São Paulo – SP – (Região Metropolitana) O martelo foi batido na noite de domingo. O presidente nacional do PSD, Gilberto Kassab, avisou pessoalmente ao governador Eduardo Leite que o escolhido para disputar o Palácio do Planalto será Ronaldo Caiado. A decisão encerra uma semana de intensas negociações nos bastidores, onde o nome de Eduardo Leite chegou a ganhar força como uma alternativa capaz de dialogar com diferentes setores, desde a centro-esquerda até a direita moderada.
Manobra política
A escolha de Caiado pesou na estratégia de Kassab para agradar parlamentares de direita que não estão alinhados com a família Bolsonaro.
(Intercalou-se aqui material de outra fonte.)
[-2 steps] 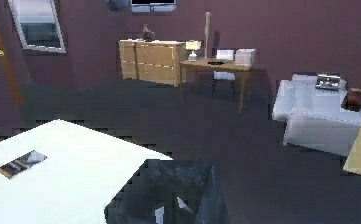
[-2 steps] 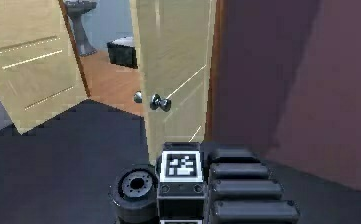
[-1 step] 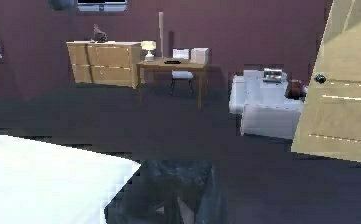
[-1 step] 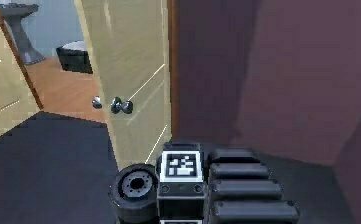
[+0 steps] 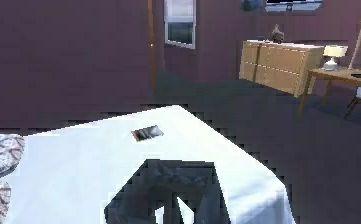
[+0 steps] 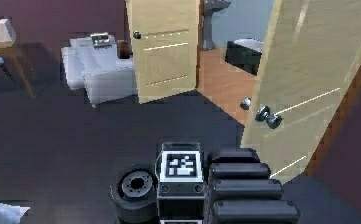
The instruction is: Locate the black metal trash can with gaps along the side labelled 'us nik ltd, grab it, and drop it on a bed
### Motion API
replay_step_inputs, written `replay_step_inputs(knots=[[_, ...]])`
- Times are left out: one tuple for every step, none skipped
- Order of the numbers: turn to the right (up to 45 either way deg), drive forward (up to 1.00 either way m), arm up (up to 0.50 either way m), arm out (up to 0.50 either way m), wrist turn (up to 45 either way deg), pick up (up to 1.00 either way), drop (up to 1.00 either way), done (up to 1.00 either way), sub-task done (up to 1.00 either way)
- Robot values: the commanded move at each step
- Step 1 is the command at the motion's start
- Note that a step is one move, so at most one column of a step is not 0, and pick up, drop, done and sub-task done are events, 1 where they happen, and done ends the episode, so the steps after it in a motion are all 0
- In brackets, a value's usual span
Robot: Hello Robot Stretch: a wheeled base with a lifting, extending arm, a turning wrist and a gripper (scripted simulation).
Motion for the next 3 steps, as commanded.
replay_step_inputs(knots=[[-45.0, 0.00, 0.00, 0.00, 0.0, 0.00, 0.00, 0.00, 0.00], [-45.0, 0.00, 0.00, 0.00, 0.0, 0.00, 0.00, 0.00, 0.00], [-12.0, 0.00, 0.00, 0.00, 0.0, 0.00, 0.00, 0.00, 0.00]])
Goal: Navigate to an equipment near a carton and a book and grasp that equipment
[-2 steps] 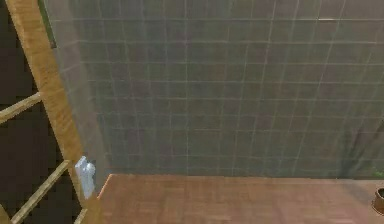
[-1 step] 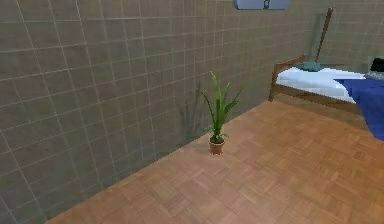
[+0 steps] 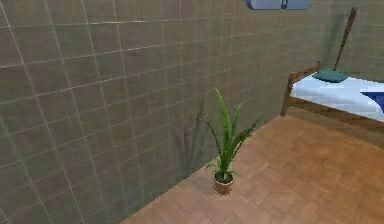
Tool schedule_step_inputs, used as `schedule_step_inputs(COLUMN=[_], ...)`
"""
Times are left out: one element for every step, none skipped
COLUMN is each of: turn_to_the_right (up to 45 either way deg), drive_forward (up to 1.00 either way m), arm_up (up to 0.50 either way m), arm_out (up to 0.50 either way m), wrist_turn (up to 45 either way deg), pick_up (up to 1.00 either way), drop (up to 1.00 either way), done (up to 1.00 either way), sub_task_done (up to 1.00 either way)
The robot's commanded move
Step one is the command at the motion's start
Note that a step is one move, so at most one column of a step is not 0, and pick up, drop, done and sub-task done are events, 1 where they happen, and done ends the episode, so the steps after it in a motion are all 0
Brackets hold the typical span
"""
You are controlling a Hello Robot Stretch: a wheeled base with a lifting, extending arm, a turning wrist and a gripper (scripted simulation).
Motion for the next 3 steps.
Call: schedule_step_inputs(turn_to_the_right=[39.0, 0.0, 45.0], drive_forward=[0.00, 0.50, 0.00], arm_up=[0.00, 0.00, 0.00], arm_out=[0.00, 0.00, 0.00], wrist_turn=[0.0, 0.0, 0.0], pick_up=[0.00, 0.00, 0.00], drop=[0.00, 0.00, 0.00], done=[0.00, 0.00, 0.00], sub_task_done=[0.00, 0.00, 0.00])
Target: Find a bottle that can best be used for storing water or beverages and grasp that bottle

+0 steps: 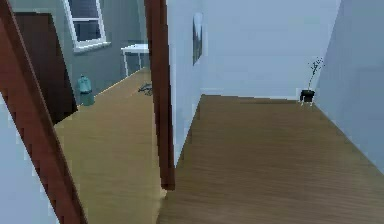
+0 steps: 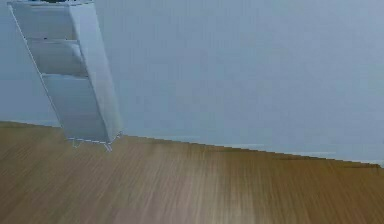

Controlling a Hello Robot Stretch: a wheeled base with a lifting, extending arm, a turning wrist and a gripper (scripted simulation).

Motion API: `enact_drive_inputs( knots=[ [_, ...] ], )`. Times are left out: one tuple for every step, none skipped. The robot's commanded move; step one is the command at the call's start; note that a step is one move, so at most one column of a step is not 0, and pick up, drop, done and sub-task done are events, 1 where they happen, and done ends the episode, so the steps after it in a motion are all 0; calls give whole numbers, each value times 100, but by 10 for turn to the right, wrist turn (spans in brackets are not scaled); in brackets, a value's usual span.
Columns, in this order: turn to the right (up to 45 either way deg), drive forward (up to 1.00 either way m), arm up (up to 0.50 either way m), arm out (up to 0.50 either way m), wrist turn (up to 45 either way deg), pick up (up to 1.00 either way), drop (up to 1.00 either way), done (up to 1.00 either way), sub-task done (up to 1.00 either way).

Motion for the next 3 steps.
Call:
enact_drive_inputs(
  knots=[
    [0,80,0,0,0,0,0,0,0],
    [-450,0,0,0,0,0,0,0,0],
    [-300,0,0,0,0,0,0,0,0]
  ],
)
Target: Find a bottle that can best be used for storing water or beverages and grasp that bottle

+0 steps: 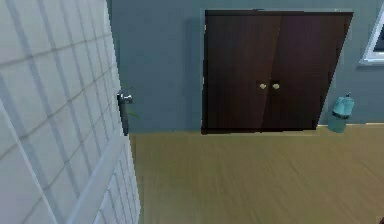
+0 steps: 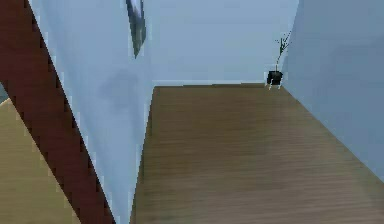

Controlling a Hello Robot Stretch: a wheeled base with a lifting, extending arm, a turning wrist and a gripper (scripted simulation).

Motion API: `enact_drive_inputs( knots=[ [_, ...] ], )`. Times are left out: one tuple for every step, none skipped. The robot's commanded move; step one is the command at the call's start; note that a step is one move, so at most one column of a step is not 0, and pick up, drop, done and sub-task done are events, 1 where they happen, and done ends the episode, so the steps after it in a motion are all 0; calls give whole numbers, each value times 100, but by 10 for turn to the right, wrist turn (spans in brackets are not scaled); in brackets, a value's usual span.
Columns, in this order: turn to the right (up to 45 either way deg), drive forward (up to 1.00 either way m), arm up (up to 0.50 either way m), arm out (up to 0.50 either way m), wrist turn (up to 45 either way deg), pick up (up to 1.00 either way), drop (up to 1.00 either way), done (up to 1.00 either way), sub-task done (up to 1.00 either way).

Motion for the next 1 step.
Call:
enact_drive_inputs(
  knots=[
    [0,15,0,0,0,0,0,0,0]
  ],
)
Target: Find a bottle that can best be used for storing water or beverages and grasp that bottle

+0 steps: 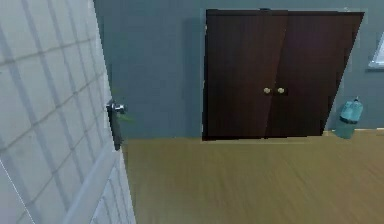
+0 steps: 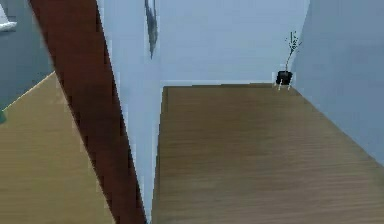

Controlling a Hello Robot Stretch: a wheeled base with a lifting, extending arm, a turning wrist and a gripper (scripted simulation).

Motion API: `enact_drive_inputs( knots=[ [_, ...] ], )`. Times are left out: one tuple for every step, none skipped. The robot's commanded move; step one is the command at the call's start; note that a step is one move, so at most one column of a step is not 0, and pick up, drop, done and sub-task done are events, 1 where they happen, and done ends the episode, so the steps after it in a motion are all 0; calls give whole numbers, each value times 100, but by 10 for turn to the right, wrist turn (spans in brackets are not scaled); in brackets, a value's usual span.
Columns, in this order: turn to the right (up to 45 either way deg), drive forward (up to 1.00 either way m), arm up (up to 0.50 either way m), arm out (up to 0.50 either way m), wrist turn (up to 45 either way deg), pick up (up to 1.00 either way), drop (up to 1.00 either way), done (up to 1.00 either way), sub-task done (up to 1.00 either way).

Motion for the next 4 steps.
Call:
enact_drive_inputs(
  knots=[
    [60,0,0,0,0,0,0,0,0],
    [0,75,0,0,0,0,0,0,0],
    [150,0,0,0,0,0,0,0,0],
    [0,65,0,0,0,0,0,0,0]
  ],
)
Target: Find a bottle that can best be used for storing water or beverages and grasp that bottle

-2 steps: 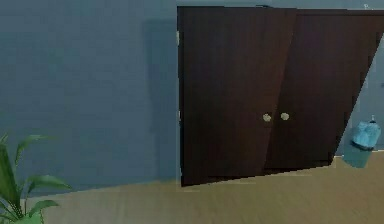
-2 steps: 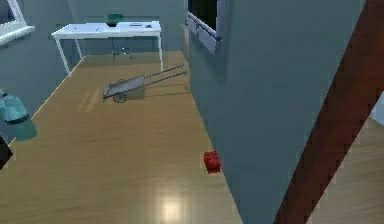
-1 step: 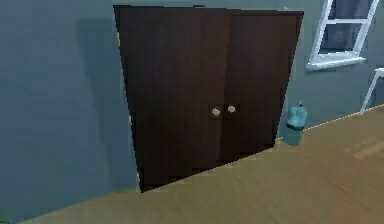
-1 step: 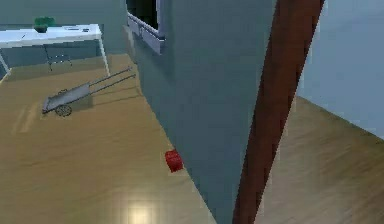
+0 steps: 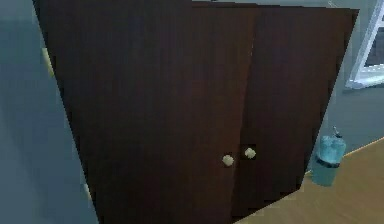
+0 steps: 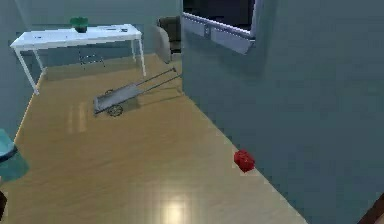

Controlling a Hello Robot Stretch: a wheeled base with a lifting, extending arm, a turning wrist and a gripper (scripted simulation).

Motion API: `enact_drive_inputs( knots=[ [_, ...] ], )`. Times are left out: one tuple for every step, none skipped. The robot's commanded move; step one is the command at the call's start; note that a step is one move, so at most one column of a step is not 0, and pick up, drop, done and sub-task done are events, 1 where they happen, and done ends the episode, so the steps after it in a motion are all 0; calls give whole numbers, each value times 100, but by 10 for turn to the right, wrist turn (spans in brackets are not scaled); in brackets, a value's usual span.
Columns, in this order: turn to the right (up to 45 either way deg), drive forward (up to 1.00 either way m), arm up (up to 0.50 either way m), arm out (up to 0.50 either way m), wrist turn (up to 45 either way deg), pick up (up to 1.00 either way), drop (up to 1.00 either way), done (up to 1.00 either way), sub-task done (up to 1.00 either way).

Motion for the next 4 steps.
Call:
enact_drive_inputs(
  knots=[
    [-450,0,0,0,0,0,0,0,0],
    [-450,0,0,0,0,0,0,0,0],
    [0,45,0,0,0,0,0,0,0],
    [-450,0,0,0,0,0,0,0,0]
  ],
)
Mesmo com o esforço de Eduardo Leite, que viajou a São Paulo na última quarta-feira e deu entrevistas se colocando à disposição para a vaga, o partido preferiu apostar no perfil do governador goiano. A formalização da candidatura ocorre na manhã desta segunda-feira, na capital paulista.
Caminho livre
A disputa interna no PSD ficou polarizada entre Eduardo Leite e Caiado após o governador do Paraná, Ratinho Júnior, anunciar sua desistência no dia 23 de março. Sem o paranaense no páreo, Leite tentou usar sua imagem de gestor liberal e equilibrado para convencer a cúpula da legenda, mas a bancada federal acabou pesando a favor de um nome com discurso mais conservador e enraizado no agronegócio.
Foco no RS
Com o caminho da Presidência fechado, Eduardo Leite deve agora concentrar esforços na sucessão estadual no Rio Grande do Sul, onde seu partido acaba de confirmar a aliança com o MDB de Gabriel Souza. A decisão de Kassab redefine o tabuleiro nacional e coloca o governador gaúcho em uma posição de articulador regional, enquanto o PSD tenta se consolidar como a principal força de centro-direita no país para as eleições de outubro.